Today, all leaders are data leaders, no matter one’s functional area of expertise (HR, Marketing, Sales, Innovation, etc.). As such, that means that all leaders are expected to drive wins with data, from elevating the role of data-driven decision making to committing to deeper dive analysis to even championing forward (without IT needed) data science, AI/ML, and predictive intelligence capabilities.
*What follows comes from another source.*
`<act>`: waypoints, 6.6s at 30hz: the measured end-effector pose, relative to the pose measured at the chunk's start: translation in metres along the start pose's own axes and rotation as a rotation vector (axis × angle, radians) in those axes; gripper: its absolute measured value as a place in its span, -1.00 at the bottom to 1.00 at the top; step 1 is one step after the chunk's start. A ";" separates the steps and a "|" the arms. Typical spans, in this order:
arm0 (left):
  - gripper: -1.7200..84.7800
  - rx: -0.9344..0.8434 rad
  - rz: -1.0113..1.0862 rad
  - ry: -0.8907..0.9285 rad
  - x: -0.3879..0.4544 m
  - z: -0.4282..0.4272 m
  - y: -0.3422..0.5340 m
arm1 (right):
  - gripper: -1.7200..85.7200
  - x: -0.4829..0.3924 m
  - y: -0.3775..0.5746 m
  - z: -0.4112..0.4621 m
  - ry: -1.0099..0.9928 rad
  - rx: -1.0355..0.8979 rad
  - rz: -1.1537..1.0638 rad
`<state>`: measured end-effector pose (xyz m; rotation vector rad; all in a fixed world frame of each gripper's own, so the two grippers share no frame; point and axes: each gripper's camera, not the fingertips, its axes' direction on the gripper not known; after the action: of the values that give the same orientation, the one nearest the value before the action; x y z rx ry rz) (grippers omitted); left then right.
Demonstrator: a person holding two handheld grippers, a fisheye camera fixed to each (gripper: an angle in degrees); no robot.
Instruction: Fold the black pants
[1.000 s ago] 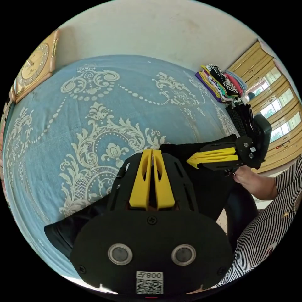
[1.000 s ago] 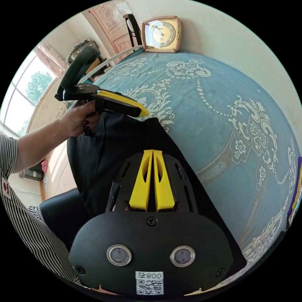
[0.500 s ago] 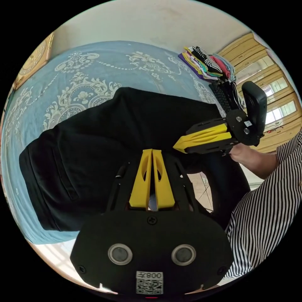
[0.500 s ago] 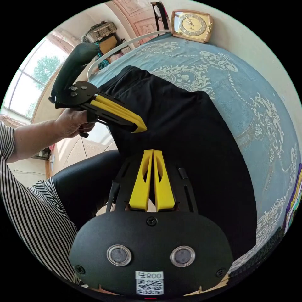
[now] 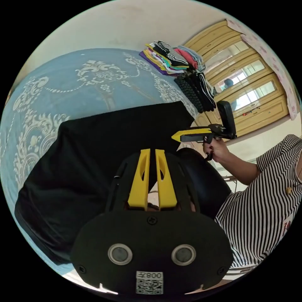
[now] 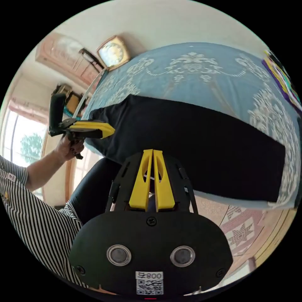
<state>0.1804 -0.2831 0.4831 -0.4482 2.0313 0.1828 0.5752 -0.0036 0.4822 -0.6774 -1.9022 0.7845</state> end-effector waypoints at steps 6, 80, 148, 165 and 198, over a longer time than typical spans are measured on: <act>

While leaders who are data-driven gain greater influence within their organization, leaders who are solely gut-based can potentially be viewed as laggard, resistant to change, and even lacking in terms of strategic vision within their organization. Internally, this can manifest in ways such as employees viewing that leader as inefficient, slow to change, and biased in decision-making. While externally, stakeholders, including investors, partners, and customers, may lose confidence in the organization’s leadership.

 

Inability to compete

In many ways, data, advanced analytics and AI solutions have created the great equalizer for companies and leaders looking to compete — no matter their size, reach, years of experience, etc.
Take the small mom and pop e-commerce site that stands up an AI chatbot and can suddenly offer 24/7 customer service. Or the regional bank that can compete with the behemoths by standing up banking-as-a-service or real-time monitoring and dynamic dashboarding.

Leaders who passively dip a toe in the data-driven era inevitably create friction and barriers for their teams and larger organization to compete. In today’s fast-paced market, agility and innovation are key to staying ahead of the competition. Companies that leverage data are more agile, able to pivot quickly in response to market changes. In contrast, organizations led by non-data-driven leaders may struggle to adapt, leading to a loss of competitive edge. What’s more, innovation is often fueled by data. By analyzing market trends and customer feedback, data-driven leaders can identify new opportunities for innovation. Without data, leaders may rely on outdated methods and ideas, causing the organization to stagnate. Over time, this lack of innovation can lead to a decline in market share as competitors introduce new, data-driven solutions that better meet customer needs.

Bridging the art and science divide can feel like a sizeable challenge. Particularly because it asks us to confront how we lead, how we make decisions, and how we unify our teams to the path forward.

But in today’s world — in which every leader is a data leader — every leader needs to win with data. To have that hero moment. To future-proof their legacy. Because the cost is steep to NOT invest in data; and more than that, the opportunity landscape is too rich to ignore.